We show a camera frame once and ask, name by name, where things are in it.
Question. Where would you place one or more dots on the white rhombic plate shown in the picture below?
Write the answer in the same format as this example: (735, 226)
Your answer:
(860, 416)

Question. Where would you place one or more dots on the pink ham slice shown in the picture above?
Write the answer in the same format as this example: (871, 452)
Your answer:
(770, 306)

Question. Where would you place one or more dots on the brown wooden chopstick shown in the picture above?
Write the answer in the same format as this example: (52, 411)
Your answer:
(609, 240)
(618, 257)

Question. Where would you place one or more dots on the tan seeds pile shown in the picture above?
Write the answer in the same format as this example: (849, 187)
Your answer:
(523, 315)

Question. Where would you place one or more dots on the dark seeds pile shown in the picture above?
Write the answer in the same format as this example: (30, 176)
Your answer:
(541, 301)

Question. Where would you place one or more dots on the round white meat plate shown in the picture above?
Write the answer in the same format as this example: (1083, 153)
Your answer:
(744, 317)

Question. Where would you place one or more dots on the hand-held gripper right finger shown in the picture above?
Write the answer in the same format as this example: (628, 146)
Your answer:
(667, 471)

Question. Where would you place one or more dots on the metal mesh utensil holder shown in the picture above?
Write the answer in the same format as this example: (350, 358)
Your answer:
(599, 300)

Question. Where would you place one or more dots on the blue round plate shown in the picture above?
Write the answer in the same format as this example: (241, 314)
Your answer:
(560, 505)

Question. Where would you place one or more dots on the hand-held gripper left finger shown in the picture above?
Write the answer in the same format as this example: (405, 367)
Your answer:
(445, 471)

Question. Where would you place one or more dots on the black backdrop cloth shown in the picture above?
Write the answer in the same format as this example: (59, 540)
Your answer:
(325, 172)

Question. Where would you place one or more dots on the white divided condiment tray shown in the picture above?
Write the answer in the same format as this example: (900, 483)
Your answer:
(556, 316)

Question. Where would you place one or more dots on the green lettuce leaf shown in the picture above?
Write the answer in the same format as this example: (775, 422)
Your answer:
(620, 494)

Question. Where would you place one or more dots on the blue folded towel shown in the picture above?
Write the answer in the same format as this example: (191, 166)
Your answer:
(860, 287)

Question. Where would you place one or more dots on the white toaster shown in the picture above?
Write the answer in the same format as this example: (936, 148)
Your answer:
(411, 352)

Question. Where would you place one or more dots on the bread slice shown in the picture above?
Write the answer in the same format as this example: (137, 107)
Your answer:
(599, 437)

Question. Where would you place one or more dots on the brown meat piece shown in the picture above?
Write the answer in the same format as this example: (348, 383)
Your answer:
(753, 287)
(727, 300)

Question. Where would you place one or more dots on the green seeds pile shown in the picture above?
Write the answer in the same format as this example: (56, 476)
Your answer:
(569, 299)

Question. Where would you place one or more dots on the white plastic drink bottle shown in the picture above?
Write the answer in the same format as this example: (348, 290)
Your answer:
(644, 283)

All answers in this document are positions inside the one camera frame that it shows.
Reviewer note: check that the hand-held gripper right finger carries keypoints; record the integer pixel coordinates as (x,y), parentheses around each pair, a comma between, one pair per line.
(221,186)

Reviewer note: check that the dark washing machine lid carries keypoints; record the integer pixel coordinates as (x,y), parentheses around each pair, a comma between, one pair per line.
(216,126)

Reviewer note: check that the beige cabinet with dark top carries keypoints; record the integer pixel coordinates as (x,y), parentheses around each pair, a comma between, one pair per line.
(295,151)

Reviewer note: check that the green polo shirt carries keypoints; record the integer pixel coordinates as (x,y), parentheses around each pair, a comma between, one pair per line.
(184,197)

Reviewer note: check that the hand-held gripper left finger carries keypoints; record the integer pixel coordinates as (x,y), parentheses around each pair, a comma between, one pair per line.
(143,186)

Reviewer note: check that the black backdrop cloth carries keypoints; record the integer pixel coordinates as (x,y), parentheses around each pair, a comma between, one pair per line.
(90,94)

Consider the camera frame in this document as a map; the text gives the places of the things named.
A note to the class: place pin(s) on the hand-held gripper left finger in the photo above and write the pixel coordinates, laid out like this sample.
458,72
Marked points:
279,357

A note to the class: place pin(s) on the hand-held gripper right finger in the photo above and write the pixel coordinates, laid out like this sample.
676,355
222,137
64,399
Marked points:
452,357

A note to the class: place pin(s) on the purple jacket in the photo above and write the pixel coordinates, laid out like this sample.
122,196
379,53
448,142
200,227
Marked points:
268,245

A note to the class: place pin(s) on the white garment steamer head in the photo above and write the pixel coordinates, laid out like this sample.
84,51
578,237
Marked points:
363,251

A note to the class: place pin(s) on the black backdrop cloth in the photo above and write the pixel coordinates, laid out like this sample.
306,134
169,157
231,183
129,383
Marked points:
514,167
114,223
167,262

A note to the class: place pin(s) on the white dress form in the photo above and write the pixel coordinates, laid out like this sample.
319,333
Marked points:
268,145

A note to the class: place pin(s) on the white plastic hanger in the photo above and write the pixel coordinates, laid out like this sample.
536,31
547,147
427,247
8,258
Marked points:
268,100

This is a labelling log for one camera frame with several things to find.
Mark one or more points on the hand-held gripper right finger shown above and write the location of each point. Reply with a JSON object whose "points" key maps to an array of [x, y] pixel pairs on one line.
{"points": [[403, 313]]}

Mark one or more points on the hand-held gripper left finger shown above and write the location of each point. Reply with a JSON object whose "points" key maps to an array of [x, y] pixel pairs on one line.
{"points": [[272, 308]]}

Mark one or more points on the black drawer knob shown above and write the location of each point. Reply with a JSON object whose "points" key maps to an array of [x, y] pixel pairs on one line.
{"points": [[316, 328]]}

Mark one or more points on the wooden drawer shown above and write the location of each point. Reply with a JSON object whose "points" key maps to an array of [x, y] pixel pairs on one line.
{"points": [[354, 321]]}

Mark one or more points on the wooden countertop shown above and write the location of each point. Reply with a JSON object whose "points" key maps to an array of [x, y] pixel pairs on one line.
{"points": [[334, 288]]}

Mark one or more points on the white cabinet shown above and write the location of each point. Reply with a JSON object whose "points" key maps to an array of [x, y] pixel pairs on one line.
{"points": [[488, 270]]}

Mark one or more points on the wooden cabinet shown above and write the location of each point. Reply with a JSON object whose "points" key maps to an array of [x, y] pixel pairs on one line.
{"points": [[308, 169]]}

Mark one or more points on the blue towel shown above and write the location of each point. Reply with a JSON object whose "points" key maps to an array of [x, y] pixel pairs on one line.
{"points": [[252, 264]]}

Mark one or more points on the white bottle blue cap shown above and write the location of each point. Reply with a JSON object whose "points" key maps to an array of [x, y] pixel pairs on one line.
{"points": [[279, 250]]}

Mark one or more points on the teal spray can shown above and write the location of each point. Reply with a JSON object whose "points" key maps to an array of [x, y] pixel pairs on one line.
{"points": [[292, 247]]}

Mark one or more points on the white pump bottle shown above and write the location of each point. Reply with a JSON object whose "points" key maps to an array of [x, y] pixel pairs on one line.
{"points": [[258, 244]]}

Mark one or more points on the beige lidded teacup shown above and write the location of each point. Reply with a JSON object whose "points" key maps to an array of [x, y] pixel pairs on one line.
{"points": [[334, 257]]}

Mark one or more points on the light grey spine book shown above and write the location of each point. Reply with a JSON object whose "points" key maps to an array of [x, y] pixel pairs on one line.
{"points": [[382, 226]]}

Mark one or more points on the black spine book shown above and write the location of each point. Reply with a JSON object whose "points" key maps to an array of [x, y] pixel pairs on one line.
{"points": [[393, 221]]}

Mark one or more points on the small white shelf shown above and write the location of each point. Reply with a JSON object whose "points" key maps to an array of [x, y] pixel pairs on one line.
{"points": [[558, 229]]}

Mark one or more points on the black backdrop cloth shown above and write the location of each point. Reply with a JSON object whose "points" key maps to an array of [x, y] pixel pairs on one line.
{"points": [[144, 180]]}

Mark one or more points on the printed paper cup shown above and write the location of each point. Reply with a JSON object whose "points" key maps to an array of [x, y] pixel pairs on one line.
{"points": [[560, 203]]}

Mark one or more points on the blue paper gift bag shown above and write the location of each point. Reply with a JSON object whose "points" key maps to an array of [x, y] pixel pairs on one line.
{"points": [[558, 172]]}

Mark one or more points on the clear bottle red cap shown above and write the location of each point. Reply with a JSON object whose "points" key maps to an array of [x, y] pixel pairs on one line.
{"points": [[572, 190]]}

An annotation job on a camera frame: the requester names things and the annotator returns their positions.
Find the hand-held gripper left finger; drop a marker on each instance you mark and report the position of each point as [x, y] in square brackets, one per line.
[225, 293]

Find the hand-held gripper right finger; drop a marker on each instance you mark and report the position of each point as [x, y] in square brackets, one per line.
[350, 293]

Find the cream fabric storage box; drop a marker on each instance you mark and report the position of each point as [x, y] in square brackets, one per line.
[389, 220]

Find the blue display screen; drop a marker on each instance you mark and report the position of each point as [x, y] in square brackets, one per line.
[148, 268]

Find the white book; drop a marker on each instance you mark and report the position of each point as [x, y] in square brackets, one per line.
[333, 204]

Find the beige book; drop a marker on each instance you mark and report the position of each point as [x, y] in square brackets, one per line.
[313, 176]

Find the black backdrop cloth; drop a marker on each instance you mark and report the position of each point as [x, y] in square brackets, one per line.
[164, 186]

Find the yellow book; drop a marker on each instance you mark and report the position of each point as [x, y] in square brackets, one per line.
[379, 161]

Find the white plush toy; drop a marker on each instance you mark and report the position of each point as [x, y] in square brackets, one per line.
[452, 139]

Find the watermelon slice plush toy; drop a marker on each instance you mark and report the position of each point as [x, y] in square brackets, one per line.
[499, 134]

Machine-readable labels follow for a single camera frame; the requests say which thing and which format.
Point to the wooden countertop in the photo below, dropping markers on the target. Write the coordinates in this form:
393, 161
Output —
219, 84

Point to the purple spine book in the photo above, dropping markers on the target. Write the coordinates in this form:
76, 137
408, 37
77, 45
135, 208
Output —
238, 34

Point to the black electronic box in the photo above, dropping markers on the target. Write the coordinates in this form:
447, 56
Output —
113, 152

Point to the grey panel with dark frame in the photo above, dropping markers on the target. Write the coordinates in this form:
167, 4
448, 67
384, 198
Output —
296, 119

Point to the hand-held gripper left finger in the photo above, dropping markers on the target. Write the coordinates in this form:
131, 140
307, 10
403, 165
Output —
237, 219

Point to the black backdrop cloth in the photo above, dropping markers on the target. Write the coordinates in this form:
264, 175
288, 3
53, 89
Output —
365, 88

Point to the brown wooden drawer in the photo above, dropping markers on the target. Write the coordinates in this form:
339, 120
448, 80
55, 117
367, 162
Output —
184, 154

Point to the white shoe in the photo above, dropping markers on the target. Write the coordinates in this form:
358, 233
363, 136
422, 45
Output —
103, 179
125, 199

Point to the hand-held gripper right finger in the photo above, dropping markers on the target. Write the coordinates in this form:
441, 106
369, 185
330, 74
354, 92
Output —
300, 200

━━━━

DIRECTIONS:
Among the lines of the listing above, count those that hold the string "document", giving the count alone.

EXERCISE RESPONSE:
2